> **Exercise requirements**
Lines that contain the string "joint" are the ones to list; copy all of them from the records.
═══ Extracted material
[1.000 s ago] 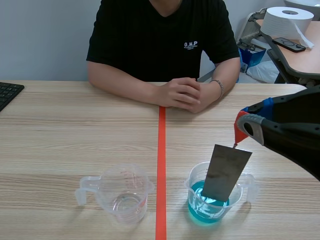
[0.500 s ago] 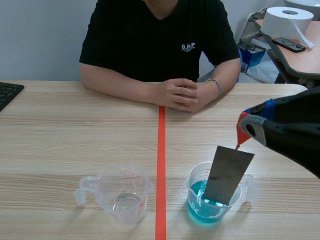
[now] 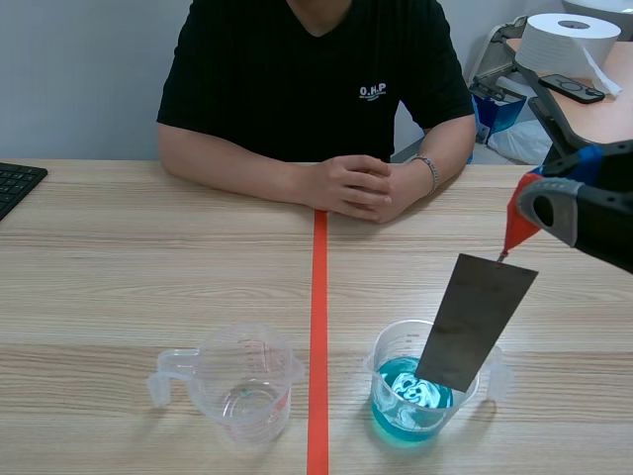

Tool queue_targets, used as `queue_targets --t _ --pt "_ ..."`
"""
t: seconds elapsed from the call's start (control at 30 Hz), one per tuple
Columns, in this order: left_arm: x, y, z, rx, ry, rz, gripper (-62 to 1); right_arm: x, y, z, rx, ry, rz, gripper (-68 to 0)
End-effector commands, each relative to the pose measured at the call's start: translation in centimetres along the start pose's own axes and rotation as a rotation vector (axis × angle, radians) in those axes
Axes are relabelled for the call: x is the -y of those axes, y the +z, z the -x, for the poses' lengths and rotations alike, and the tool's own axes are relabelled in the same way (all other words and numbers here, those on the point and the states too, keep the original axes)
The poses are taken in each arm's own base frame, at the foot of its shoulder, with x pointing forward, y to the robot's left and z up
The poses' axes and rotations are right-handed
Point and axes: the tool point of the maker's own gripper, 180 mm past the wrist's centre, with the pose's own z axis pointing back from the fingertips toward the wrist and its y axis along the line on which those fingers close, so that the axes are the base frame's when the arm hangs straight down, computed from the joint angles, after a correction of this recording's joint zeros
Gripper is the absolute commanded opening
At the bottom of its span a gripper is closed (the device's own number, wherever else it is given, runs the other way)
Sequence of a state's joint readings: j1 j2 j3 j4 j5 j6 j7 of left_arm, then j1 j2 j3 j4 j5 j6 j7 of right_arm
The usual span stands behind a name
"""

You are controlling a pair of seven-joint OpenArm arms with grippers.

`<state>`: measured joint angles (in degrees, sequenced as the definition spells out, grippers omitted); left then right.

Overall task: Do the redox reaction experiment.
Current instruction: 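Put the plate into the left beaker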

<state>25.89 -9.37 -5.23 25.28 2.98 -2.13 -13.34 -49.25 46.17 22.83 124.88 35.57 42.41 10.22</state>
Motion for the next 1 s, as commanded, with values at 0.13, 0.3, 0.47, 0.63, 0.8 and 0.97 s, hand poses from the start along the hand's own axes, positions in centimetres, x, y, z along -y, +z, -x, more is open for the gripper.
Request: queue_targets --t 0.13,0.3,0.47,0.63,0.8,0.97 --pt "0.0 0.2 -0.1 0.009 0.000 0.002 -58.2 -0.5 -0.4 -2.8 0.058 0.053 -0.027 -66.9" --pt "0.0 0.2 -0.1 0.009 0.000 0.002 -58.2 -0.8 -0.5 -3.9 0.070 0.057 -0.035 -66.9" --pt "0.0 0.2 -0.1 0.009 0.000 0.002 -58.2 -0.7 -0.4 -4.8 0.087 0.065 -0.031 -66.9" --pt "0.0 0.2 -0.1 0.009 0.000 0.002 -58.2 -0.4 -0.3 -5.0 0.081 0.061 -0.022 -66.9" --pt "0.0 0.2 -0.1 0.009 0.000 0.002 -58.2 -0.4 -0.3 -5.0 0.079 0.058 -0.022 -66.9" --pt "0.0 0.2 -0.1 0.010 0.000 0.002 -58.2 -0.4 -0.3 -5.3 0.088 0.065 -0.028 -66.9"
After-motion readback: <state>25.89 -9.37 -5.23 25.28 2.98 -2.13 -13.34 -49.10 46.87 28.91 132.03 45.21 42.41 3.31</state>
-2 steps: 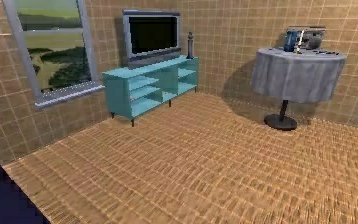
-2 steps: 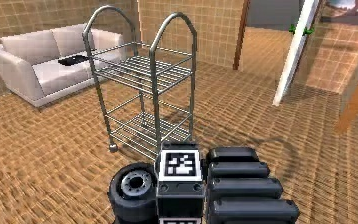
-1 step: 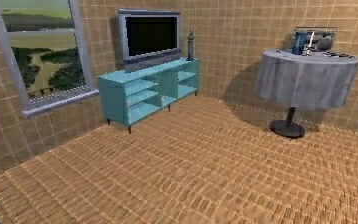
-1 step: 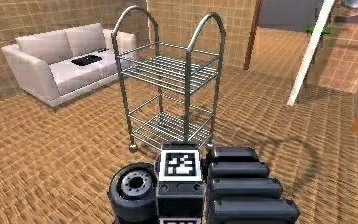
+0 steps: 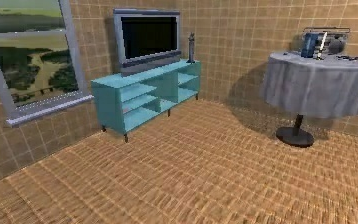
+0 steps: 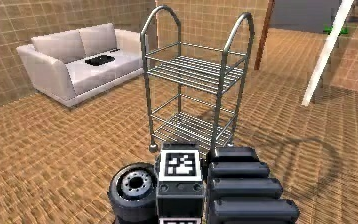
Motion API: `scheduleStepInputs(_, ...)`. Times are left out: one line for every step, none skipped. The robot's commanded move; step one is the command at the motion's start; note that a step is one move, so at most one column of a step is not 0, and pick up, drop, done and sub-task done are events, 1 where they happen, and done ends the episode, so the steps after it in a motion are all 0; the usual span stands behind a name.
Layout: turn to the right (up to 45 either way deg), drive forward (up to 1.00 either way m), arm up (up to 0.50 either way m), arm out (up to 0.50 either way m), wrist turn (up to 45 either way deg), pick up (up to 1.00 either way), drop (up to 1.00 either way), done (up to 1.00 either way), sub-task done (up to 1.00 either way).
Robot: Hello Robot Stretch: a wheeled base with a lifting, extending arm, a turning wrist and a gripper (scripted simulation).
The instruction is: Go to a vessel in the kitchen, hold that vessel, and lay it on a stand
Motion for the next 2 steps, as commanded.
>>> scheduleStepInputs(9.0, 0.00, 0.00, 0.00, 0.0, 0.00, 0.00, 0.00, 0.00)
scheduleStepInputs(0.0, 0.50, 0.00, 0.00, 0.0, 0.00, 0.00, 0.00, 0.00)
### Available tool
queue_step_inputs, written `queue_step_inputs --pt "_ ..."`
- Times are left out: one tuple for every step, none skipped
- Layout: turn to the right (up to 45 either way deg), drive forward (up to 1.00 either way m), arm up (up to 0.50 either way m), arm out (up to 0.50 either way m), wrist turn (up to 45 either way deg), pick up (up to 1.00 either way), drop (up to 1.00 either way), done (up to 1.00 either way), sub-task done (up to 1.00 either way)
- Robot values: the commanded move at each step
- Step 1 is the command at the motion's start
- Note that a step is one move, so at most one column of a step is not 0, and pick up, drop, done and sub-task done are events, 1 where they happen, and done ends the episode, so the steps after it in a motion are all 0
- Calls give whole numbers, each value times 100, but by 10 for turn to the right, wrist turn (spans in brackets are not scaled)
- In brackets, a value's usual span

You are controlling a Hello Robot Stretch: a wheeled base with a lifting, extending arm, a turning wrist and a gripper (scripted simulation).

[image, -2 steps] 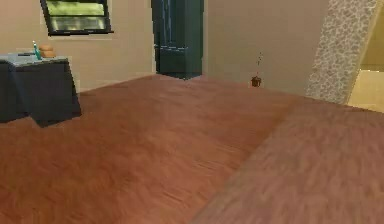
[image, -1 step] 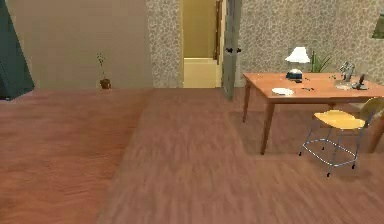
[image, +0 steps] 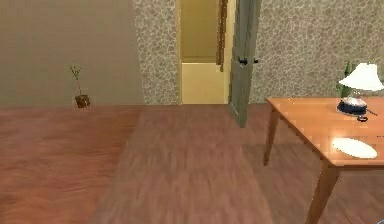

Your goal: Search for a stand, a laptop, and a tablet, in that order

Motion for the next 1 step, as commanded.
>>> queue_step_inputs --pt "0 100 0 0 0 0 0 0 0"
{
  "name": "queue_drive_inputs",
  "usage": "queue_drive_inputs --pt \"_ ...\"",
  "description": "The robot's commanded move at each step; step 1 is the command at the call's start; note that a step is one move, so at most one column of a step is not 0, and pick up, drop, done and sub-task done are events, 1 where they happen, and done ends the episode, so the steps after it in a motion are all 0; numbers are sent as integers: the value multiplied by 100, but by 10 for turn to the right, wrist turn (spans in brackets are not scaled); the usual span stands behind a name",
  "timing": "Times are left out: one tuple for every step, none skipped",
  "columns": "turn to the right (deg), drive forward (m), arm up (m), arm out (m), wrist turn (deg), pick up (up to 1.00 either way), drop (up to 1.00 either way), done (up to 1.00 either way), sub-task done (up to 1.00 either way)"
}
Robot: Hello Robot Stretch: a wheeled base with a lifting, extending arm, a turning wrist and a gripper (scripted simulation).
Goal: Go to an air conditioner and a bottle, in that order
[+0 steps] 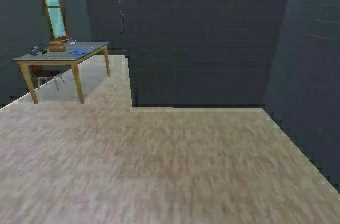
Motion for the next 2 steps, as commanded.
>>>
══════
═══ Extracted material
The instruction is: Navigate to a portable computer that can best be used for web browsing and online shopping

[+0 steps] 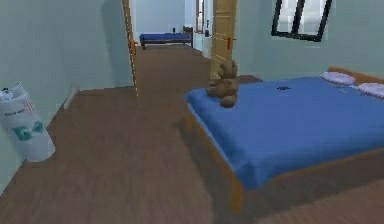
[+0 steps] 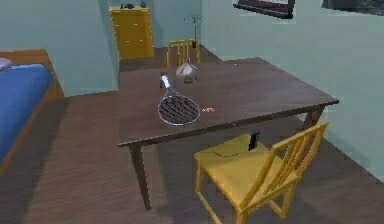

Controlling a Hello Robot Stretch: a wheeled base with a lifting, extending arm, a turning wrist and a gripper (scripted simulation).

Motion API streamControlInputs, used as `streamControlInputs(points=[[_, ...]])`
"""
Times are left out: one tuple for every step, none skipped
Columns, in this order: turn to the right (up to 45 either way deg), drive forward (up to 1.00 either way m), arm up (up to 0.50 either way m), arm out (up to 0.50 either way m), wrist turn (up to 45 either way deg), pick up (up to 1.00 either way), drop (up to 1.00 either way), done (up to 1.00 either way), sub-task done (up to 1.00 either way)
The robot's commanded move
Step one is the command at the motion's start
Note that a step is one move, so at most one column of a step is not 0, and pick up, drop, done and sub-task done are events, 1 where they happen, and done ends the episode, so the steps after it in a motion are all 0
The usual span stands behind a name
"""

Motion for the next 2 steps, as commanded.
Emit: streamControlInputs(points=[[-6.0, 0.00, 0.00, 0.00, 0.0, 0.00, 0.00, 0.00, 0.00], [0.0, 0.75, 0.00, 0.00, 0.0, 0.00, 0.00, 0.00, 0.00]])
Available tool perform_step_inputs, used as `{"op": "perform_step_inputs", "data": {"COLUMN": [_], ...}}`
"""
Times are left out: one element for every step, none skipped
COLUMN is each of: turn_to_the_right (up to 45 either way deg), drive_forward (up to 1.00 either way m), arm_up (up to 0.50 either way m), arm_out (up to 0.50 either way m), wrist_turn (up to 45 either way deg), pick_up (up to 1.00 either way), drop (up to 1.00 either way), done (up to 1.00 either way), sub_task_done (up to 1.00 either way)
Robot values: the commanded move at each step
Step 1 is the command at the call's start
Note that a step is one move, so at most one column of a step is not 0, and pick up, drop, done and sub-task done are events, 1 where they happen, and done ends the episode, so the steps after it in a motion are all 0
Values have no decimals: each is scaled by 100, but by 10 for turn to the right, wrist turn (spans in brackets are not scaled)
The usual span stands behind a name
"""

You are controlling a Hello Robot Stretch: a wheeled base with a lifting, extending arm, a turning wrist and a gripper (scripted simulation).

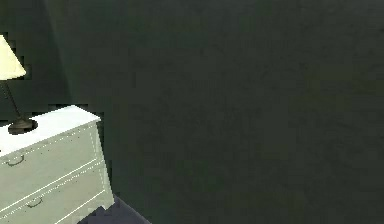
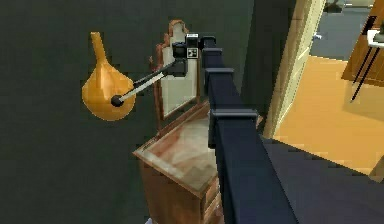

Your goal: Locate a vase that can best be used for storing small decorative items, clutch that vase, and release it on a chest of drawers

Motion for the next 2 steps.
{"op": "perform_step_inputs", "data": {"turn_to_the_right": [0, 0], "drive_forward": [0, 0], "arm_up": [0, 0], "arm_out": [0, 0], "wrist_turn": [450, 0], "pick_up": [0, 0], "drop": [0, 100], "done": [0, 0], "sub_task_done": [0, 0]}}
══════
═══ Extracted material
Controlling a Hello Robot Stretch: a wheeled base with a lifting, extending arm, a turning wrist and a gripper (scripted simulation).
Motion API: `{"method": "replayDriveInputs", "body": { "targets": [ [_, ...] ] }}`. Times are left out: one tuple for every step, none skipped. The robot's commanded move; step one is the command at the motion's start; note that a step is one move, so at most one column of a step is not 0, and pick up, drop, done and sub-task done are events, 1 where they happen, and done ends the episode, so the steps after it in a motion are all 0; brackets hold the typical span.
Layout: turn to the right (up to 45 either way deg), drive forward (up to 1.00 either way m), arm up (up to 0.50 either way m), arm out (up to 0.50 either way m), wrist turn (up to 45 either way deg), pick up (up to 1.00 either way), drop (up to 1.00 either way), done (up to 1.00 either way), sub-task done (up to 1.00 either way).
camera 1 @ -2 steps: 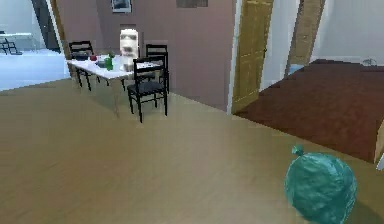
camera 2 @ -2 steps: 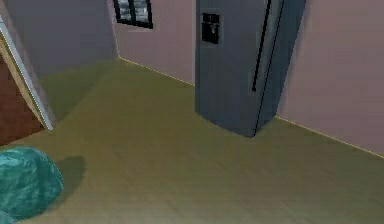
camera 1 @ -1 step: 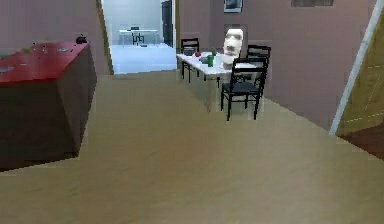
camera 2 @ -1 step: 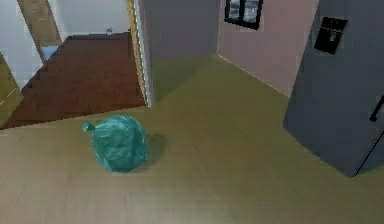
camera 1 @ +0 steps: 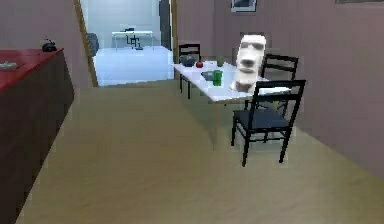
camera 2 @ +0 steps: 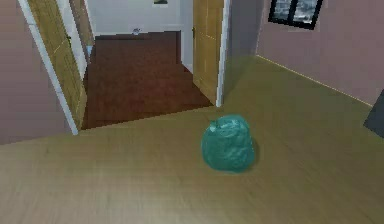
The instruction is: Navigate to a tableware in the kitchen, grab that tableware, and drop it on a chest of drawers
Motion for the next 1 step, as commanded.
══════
> **Solution below**
Point and axes: the tool point of the maker's own gripper, 180 mm past the wrist's centre, with the pose's own z axis pointing back from the fingertips toward the wrist and its y axis along the line on which those fingers close, so that the axes are the base frame's when the arm hangs straight down, computed from the joint angles, after a correction of this recording's joint zeros
Sequence of a state's joint readings: j1 j2 j3 j4 j5 j6 j7 of left_arm, then j1 j2 j3 j4 j5 j6 j7 of right_arm
You are controlling a pair of seven-joint OpenArm arms with grippers.
`<state>`: measured joint angles (in degrees, sequenced as the definition spells out, grippers omitted); left then right.

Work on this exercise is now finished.